Ninth House seemed to come out of absolutely nowhere and then it was impossible to escape. I knew I had to have it before I even knew what it was about. Honestly, I was a bit worried after not loving Six of Crows or King of Scars, but I was more than willing to give Leigh Bardugo another chance and I am so, SO glad I did! Ninth House is wholly unlike anything else Leigh Bardugo has written and (spoiler) I loved it!

First things first, this is NOT a YA book by any stretch of the imagination. Ninth House deals with some extremely dark, graphic topics and readers should certainly be aware of that. Other reviewers have listed trigger warnings so I won't do that here to avoid spoilers, but definitely go check them out if you feel like you may need them.

This dark, adult novel follows Alex Stern, a girl who would never have gotten into Yale without a very unique gift - she can see ghosts. The ninth secret society house of Yale, Lethe House, offers her a full ride in exchange for her services and she takes them up on their offer, throwing her into a dark world she never guessed existed. I wasn't too sure about Alex at first, but she quickly grew on me and I loved her by the end. I also adored the other characters of Lethe House, especially Dawes.

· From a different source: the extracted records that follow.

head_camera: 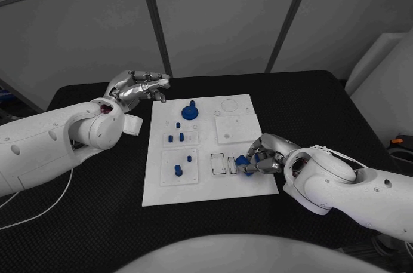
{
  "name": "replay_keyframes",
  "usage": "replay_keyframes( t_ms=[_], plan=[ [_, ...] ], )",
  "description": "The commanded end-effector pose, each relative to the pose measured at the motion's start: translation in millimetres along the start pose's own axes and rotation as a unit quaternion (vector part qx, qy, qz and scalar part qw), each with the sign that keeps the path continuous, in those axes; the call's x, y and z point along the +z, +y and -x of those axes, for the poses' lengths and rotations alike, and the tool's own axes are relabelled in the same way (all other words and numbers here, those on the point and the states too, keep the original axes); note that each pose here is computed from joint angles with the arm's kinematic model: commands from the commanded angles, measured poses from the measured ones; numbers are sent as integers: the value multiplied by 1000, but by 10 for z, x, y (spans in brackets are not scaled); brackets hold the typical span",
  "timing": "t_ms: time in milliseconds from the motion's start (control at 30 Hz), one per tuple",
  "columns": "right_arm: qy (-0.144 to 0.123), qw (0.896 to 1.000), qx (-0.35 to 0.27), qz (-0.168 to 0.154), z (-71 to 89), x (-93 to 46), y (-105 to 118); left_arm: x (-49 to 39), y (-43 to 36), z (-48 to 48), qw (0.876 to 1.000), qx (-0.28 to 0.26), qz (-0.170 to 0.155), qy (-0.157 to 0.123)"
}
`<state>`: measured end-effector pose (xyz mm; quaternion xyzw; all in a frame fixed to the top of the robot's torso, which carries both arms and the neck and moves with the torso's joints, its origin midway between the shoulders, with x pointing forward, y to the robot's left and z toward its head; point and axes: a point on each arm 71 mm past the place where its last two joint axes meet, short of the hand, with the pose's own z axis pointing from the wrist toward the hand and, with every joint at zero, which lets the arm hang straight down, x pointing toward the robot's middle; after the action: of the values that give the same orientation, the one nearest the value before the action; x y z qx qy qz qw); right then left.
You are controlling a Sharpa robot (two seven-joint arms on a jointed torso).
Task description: Assemble the parts on the task board
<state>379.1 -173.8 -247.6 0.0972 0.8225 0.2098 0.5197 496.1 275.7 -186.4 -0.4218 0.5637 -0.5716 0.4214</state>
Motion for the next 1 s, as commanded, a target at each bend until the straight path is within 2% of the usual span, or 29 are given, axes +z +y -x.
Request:
replay_keyframes(
  t_ms=[33, 267, 567, 700, 900, 1000],
  plan=[
    [-11, 999, 33, -6, 18, -15, 7, 3, -9, -13, 1000, -3, 0, 6],
    [-35, 999, 36, 9, 56, -50, 50, 8, -7, -19, 1000, -3, 0, 7],
    [-43, 998, 37, 25, 63, -86, 131, 13, -5, -23, 1000, -4, 0, 7],
    [-28, 998, 39, 30, 17, -58, 198, 13, -5, -26, 1000, -4, 0, 8],
    [13, 999, 33, 29, -84, 16, 270, 13, -7, -38, 1000, -5, 0, 10],
    [19, 999, 35, 32, -109, 37, 307, 10, -8, -34, 1000, -4, 0, 9]
  ],
)
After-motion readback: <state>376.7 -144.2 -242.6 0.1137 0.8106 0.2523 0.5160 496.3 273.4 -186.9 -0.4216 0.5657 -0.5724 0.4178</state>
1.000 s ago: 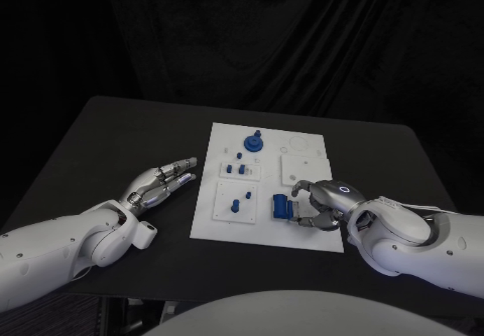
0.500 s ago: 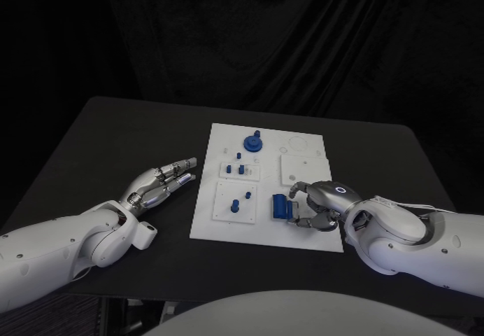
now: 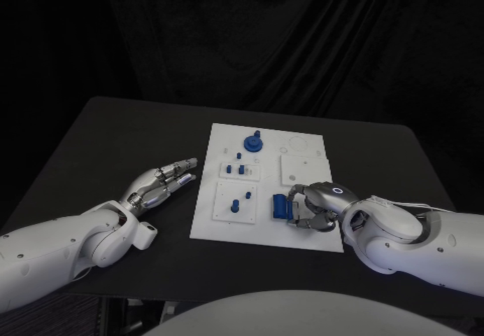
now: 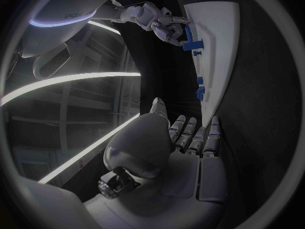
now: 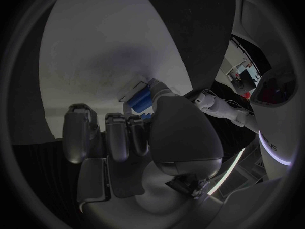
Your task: Assemble the parts on the task board
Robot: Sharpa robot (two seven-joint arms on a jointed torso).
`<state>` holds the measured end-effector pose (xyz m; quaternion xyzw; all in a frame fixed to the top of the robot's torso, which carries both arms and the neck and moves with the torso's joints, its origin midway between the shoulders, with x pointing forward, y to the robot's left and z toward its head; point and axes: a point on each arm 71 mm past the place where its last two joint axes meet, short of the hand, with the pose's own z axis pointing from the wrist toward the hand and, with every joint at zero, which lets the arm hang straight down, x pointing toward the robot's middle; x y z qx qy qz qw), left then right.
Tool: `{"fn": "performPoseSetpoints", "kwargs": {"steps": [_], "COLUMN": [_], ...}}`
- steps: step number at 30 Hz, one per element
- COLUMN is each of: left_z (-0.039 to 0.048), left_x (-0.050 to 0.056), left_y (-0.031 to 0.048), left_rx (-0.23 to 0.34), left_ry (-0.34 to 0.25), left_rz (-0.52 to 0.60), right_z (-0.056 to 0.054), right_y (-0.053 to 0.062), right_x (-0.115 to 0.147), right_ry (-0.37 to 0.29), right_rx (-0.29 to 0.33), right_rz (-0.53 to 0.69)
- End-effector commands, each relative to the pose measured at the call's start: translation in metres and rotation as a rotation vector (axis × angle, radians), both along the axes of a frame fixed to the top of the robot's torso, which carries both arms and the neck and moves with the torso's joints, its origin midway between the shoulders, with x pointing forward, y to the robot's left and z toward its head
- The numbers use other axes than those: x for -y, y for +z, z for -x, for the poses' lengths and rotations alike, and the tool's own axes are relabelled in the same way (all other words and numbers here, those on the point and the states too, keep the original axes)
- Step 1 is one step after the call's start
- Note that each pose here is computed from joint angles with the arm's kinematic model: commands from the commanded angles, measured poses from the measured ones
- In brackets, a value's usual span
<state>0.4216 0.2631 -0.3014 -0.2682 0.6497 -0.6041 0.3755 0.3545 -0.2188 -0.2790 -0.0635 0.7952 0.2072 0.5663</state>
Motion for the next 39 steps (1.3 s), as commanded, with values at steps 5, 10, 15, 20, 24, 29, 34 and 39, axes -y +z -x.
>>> {"fn": "performPoseSetpoints", "kwargs": {"steps": [5,10,15,20,24,29,34,39], "left_z": [0.0016,0.0017,0.0018,0.0017,0.0018,0.0019,0.0023,0.0027], "left_x": [0.002,0.002,0.002,0.001,0.001,0.0,0.0,-0.001], "left_y": [0.0012,0.001,0.0007,0.0003,0.0001,-0.0003,-0.0007,-0.0008], "left_rx": [0.022,0.022,0.021,0.02,0.019,0.018,0.016,0.015], "left_ry": [-0.015,-0.014,-0.014,-0.013,-0.012,-0.011,-0.011,-0.009], "left_rz": [0.031,0.031,0.031,0.029,0.028,0.027,0.026,0.025], "right_z": [0.0,0.0,0.0,0.001,0.002,0.003,0.006,0.008], "right_y": [-0.001,0.0,0.002,0.004,0.006,0.008,0.011,0.013], "right_x": [-0.001,-0.002,-0.002,-0.001,-0.001,0.0,0.002,0.005], "right_ry": [0.011,0.011,0.01,0.005,0.001,-0.003,-0.006,-0.012], "right_rx": [0.003,0.018,0.032,0.046,0.055,0.071,0.087,0.087], "right_rz": [-0.006,-0.021,-0.036,-0.05,-0.062,-0.078,-0.083,-0.081]}}
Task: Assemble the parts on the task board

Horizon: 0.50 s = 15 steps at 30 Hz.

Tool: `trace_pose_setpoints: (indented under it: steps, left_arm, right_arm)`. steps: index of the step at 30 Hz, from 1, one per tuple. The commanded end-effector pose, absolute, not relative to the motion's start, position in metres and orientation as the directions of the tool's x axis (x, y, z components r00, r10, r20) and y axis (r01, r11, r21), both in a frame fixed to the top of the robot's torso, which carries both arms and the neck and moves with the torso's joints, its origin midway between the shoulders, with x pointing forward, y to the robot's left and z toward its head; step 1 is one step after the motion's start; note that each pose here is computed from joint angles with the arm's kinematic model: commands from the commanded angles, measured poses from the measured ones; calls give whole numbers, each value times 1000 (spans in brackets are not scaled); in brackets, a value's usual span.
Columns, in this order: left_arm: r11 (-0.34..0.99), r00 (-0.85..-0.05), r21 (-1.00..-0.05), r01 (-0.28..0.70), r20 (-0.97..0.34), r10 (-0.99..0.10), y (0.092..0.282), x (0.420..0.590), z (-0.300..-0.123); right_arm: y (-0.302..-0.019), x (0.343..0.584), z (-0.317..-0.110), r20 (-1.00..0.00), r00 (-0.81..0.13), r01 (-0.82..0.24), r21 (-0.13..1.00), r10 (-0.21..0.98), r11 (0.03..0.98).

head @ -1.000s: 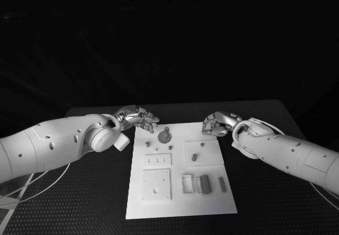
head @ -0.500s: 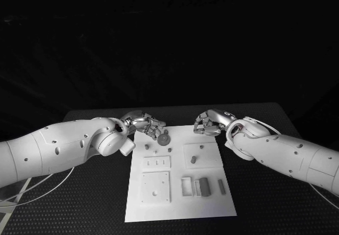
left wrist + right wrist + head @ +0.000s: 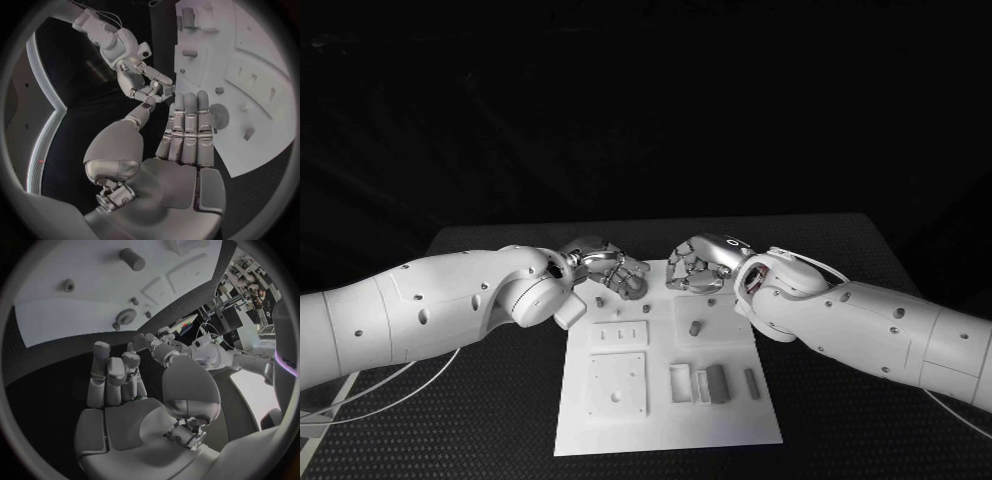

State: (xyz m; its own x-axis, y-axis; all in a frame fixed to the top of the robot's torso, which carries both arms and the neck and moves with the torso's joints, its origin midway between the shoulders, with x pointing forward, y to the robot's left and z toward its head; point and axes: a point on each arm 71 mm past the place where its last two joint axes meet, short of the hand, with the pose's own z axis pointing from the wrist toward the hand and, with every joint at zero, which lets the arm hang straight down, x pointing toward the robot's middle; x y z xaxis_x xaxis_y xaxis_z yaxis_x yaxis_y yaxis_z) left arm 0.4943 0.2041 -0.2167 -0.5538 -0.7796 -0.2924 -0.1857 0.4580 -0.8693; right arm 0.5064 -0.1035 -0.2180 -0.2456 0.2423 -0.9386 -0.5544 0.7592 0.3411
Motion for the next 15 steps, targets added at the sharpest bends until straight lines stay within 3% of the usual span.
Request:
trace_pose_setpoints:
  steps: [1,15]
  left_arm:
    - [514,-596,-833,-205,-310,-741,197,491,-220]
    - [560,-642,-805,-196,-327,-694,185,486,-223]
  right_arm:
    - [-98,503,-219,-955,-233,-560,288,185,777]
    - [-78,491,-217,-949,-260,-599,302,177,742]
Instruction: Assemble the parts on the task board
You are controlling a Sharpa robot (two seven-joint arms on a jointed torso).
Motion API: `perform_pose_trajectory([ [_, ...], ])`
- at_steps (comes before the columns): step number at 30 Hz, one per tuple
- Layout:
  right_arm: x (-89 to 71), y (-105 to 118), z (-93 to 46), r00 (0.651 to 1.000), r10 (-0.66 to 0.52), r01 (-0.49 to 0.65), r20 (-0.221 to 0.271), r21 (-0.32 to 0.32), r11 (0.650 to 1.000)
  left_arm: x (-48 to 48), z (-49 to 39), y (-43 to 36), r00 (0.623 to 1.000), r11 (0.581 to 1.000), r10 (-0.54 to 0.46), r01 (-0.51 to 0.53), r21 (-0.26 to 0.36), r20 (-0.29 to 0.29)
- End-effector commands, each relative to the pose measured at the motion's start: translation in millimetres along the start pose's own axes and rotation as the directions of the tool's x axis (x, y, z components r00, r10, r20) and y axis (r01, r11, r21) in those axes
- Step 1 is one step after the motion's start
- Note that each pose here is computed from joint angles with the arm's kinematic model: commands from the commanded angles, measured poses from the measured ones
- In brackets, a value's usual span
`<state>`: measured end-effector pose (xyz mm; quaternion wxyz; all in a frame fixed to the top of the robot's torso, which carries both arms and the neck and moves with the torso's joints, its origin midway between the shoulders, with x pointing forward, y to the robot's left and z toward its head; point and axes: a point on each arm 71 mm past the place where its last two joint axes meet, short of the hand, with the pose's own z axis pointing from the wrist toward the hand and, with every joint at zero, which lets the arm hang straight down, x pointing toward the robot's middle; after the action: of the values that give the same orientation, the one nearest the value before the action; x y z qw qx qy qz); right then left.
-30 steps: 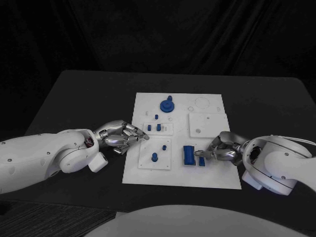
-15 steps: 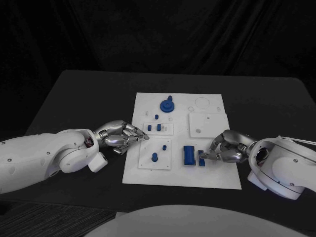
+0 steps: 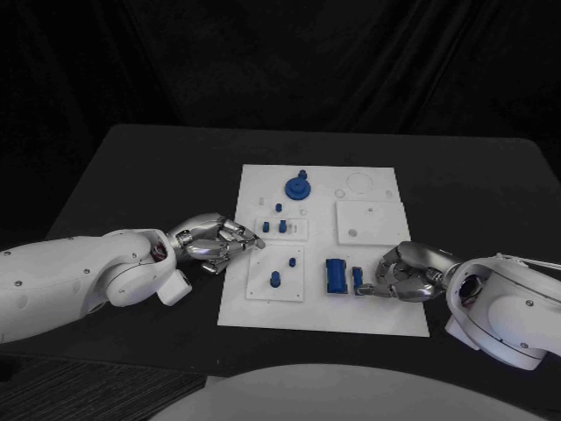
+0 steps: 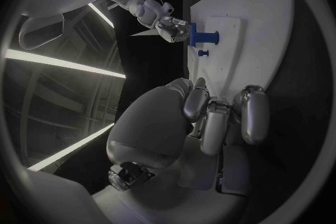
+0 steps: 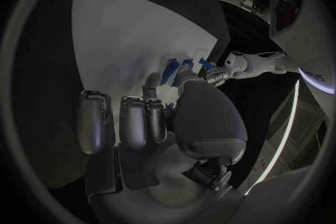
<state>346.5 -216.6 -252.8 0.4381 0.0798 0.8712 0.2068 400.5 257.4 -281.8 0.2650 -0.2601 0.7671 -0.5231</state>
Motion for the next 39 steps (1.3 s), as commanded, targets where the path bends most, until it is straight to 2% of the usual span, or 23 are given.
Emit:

It's hard to know what to say and what to leave out in this review because this book is so cram packed with magic and mystery and conspiracy, but I think it's best to reveal very little about the plot. Suffice it to say this story will keep you guessing. It's written in alternating chapters between past and present and I loved the way this style of writing kept me in the dark for so long.

If you've read Leigh Bardugo before, then you know this is a book that brings you right into its pages. Although the setting of Ninth House is Yale, it feels like so much more than that. It's spooky and dangerous and I felt like I was there on the street with Alex looking into the cemetery. The world building is exactly what you'd expect from Leigh.

Ninth House is an incredibly atmospheric, magical, and gritty novel full of twists and turns. I absolutely loved this story and cannot wait to get my hands on the sequel!